_Task statement:_ Each record is to be reproduced verbatim.
[Exercise materials Boundary: Start]
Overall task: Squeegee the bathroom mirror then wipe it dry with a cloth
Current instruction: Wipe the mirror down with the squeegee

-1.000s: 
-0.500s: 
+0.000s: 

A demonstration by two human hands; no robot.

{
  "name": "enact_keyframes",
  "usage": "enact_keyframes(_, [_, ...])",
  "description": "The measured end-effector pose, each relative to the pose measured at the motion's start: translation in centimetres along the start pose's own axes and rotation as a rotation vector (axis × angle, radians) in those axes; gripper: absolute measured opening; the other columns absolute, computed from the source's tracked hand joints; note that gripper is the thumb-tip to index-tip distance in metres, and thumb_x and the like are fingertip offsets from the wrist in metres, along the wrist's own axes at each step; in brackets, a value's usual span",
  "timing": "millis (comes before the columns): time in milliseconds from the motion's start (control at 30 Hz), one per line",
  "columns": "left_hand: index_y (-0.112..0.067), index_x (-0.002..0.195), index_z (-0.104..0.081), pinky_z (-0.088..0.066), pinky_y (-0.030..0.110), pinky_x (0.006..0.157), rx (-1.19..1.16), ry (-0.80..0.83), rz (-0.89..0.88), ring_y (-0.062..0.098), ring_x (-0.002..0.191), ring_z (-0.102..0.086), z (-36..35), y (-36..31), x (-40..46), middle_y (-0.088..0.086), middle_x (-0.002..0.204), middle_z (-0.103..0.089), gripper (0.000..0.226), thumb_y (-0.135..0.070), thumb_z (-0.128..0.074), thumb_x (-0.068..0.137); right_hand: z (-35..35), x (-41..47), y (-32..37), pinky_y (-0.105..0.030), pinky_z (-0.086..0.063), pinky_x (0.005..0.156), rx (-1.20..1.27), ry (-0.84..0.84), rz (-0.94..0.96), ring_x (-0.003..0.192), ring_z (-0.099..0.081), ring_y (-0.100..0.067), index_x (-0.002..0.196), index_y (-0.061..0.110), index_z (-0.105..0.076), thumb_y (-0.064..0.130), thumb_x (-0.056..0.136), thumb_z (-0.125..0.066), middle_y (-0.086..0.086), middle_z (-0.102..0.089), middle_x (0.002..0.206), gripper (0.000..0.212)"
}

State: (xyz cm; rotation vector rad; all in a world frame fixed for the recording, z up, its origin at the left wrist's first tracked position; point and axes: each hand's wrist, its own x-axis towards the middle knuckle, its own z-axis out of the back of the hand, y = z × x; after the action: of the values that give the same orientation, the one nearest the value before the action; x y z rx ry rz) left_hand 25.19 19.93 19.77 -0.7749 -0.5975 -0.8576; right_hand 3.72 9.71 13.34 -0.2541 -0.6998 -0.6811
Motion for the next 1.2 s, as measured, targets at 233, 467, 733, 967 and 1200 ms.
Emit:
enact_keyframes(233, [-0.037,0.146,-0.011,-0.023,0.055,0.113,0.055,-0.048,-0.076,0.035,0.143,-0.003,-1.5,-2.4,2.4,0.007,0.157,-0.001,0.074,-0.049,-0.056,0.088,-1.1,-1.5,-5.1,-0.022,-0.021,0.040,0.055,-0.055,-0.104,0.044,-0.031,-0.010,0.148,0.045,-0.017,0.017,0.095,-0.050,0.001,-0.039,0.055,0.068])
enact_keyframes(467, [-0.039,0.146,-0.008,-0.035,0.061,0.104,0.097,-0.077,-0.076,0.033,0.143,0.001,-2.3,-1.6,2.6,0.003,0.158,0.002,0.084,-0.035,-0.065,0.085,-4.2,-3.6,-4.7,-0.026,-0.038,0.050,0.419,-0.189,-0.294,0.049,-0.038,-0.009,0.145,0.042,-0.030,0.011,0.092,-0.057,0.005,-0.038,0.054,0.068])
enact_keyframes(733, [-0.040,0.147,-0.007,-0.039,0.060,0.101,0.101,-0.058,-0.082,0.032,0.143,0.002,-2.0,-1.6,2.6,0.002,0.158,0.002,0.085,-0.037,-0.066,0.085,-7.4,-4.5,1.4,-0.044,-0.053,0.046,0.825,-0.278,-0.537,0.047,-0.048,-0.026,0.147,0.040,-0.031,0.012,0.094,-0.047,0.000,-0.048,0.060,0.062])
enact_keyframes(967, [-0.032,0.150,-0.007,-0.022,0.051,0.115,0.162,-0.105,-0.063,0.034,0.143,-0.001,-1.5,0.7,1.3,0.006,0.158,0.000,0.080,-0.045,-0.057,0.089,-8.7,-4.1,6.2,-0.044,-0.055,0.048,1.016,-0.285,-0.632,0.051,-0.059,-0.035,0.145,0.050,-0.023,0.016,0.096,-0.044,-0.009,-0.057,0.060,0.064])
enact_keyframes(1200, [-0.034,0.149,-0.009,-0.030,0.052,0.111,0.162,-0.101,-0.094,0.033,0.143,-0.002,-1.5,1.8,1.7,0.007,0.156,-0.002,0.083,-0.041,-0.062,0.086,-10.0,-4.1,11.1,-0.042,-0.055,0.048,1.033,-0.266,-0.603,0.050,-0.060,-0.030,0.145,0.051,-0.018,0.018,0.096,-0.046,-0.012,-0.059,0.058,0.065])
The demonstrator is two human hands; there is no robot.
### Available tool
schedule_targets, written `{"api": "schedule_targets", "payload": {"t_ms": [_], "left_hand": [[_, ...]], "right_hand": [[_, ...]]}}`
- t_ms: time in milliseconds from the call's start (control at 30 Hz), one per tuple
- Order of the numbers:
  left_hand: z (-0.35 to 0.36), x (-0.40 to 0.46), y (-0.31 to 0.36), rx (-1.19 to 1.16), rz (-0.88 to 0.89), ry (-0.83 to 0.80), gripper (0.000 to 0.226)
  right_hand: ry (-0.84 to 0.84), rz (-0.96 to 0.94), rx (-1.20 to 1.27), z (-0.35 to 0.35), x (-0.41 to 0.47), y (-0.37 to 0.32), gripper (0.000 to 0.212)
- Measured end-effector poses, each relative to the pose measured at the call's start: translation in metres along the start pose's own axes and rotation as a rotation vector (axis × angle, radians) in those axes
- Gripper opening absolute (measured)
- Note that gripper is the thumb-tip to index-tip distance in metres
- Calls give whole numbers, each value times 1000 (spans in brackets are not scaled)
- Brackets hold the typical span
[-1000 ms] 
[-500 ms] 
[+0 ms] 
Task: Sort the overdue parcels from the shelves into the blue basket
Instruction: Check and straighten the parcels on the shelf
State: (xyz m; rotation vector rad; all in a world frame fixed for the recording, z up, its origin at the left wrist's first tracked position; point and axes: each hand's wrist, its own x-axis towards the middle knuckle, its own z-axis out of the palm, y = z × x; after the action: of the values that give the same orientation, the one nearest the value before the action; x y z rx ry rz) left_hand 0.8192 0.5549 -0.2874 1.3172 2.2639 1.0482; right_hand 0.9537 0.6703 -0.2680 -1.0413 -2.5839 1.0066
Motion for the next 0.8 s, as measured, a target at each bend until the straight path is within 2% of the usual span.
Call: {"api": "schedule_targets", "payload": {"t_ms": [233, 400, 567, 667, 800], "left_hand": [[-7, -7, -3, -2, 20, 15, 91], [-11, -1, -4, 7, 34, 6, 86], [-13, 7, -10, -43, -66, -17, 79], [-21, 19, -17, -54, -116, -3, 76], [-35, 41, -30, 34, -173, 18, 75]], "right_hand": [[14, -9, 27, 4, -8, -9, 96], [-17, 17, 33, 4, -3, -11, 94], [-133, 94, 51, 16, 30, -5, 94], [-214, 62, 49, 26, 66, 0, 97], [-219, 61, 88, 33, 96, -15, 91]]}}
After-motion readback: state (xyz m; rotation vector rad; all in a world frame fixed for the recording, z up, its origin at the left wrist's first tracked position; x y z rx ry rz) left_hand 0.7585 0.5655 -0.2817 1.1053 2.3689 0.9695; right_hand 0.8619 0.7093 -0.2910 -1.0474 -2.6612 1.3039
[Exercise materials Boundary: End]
_Task result:_
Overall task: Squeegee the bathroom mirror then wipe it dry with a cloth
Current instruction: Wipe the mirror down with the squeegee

-1.000s: 
-0.500s: 
+0.000s: 

A demonstration by two human hands; no robot.

{
  "name": "enact_keyframes",
  "usage": "enact_keyframes(_, [_, ...])",
  "description": "The measured end-effector pose, each relative to the pose measured at the motion's start: translation in centimetres along the start pose's own axes and rotation as a rotation vector (axis × angle, radians) in those axes; gripper: absolute measured opening; the other columns absolute, computed from the source's tracked hand joints; note that gripper is the thumb-tip to index-tip distance in metres, and thumb_x and the like are fingertip offsets from the wrist in metres, along the wrist's own axes at each step; in brackets, a value's usual span",
  "timing": "millis (comes before the columns): time in milliseconds from the motion's start (control at 30 Hz), one per line",
  "columns": "left_hand: index_y (-0.112..0.067), index_x (-0.002..0.195), index_z (-0.104..0.081), pinky_z (-0.088..0.066), pinky_y (-0.030..0.110), pinky_x (0.006..0.157), rx (-1.19..1.16), ry (-0.80..0.83), rz (-0.89..0.88), ring_y (-0.062..0.098), ring_x (-0.002..0.191), ring_z (-0.102..0.086), z (-36..35), y (-36..31), x (-40..46), middle_y (-0.088..0.086), middle_x (-0.002..0.204), middle_z (-0.103..0.089), gripper (0.000..0.226), thumb_y (-0.135..0.070), thumb_z (-0.128..0.074), thumb_x (-0.068..0.137); right_hand: z (-35..35), x (-41..47), y (-32..37), pinky_y (-0.105..0.030), pinky_z (-0.086..0.063), pinky_x (0.005..0.156), rx (-1.20..1.27), ry (-0.84..0.84), rz (-0.94..0.96), ring_x (-0.003..0.192), ring_z (-0.099..0.081), ring_y (-0.100..0.067), index_x (-0.002..0.196), index_y (-0.061..0.110), index_z (-0.105..0.076), thumb_y (-0.064..0.130), thumb_x (-0.056..0.136), thumb_z (-0.125..0.066), middle_y (-0.086..0.086), middle_z (-0.102..0.089), middle_x (0.002..0.206), gripper (0.000..0.212)"
}

State: (xyz cm; rotation vector rad; all in a world frame fixed for the recording, z up, its origin at the left wrist's first tracked position; point and axes: each hand's wrist, its own x-axis towards the middle knuckle, its own z-axis out of the back of the hand, y = z × x; after the action: of the values that give the same orientation, the one nearest the value before the action; x y z rx ry rz) left_hand 25.19 19.93 19.77 -0.7749 -0.5975 -0.8576; right_hand 3.72 9.71 13.34 -0.2541 -0.6998 -0.6811
Motion for the next 1.2 s, as measured, targets at 233, 467, 733, 967 and 1200 ms.
Emit:
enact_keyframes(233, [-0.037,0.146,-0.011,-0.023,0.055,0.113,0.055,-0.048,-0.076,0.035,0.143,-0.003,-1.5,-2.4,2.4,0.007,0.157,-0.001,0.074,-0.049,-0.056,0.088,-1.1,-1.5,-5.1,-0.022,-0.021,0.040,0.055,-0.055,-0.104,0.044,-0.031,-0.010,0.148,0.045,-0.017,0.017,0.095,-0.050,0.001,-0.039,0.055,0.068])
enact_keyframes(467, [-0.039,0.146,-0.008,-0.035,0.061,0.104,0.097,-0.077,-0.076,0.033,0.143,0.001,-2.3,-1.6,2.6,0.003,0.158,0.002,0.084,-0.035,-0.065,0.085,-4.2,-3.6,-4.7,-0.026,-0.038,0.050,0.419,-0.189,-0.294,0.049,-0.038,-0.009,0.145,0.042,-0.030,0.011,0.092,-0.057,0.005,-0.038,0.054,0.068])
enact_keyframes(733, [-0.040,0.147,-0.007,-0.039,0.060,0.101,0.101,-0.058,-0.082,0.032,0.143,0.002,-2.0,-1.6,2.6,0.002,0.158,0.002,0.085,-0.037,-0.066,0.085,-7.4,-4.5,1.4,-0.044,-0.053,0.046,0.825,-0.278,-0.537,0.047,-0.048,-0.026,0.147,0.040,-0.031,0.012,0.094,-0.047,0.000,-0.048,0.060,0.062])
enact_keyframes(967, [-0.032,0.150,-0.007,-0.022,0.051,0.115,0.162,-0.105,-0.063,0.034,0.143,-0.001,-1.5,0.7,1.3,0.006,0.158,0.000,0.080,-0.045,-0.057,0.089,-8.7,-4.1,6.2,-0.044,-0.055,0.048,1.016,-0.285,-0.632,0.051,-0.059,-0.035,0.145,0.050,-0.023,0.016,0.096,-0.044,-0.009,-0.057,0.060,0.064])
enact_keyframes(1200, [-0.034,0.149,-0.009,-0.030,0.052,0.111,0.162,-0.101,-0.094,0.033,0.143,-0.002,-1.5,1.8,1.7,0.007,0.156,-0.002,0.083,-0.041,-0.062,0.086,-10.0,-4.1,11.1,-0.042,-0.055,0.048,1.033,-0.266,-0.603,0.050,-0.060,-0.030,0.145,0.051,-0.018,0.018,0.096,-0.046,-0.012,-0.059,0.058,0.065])
The demonstrator is two human hands; there is no robot.
### Available tool
schedule_targets, written `{"api": "schedule_targets", "payload": {"t_ms": [_], "left_hand": [[_, ...]], "right_hand": [[_, ...]]}}`
- t_ms: time in milliseconds from the call's start (control at 30 Hz), one per tuple
- Order of the numbers:
  left_hand: z (-0.35 to 0.36), x (-0.40 to 0.46), y (-0.31 to 0.36), rx (-1.19 to 1.16), rz (-0.88 to 0.89), ry (-0.83 to 0.80), gripper (0.000 to 0.226)
  right_hand: ry (-0.84 to 0.84), rz (-0.96 to 0.94), rx (-1.20 to 1.27), z (-0.35 to 0.35), x (-0.41 to 0.47), y (-0.37 to 0.32), gripper (0.000 to 0.212)
- Measured end-effector poses, each relative to the pose measured at the call's start: translation in metres along the start pose's own axes and rotation as a rotation vector (axis × angle, radians) in those axes
- Gripper opening absolute (measured)
- Note that gripper is the thumb-tip to index-tip distance in metres
- Calls give whole numbers, each value times 1000 (spans in brackets are not scaled)
- Brackets hold the typical span
[-1000 ms] 
[-500 ms] 
[+0 ms] 
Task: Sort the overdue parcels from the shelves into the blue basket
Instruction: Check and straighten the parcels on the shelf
State: (xyz m; rotation vector rad; all in a world frame fixed for the recording, z up, its origin at the left wrist's first tracked position; point and axes: each hand's wrist, its own x-axis towards the middle knuckle, its own z-axis out of the palm, y = z × x; after the action: of the values that give the same orientation, the one nearest the value before the action; x y z rx ry rz) left_hand 0.8192 0.5549 -0.2874 1.3172 2.2639 1.0482; right_hand 0.9537 0.6703 -0.2680 -1.0413 -2.5839 1.0066
Motion for the next 0.8 s, as measured, a target at each bend until the straight path is within 2% of the usual span.
Call: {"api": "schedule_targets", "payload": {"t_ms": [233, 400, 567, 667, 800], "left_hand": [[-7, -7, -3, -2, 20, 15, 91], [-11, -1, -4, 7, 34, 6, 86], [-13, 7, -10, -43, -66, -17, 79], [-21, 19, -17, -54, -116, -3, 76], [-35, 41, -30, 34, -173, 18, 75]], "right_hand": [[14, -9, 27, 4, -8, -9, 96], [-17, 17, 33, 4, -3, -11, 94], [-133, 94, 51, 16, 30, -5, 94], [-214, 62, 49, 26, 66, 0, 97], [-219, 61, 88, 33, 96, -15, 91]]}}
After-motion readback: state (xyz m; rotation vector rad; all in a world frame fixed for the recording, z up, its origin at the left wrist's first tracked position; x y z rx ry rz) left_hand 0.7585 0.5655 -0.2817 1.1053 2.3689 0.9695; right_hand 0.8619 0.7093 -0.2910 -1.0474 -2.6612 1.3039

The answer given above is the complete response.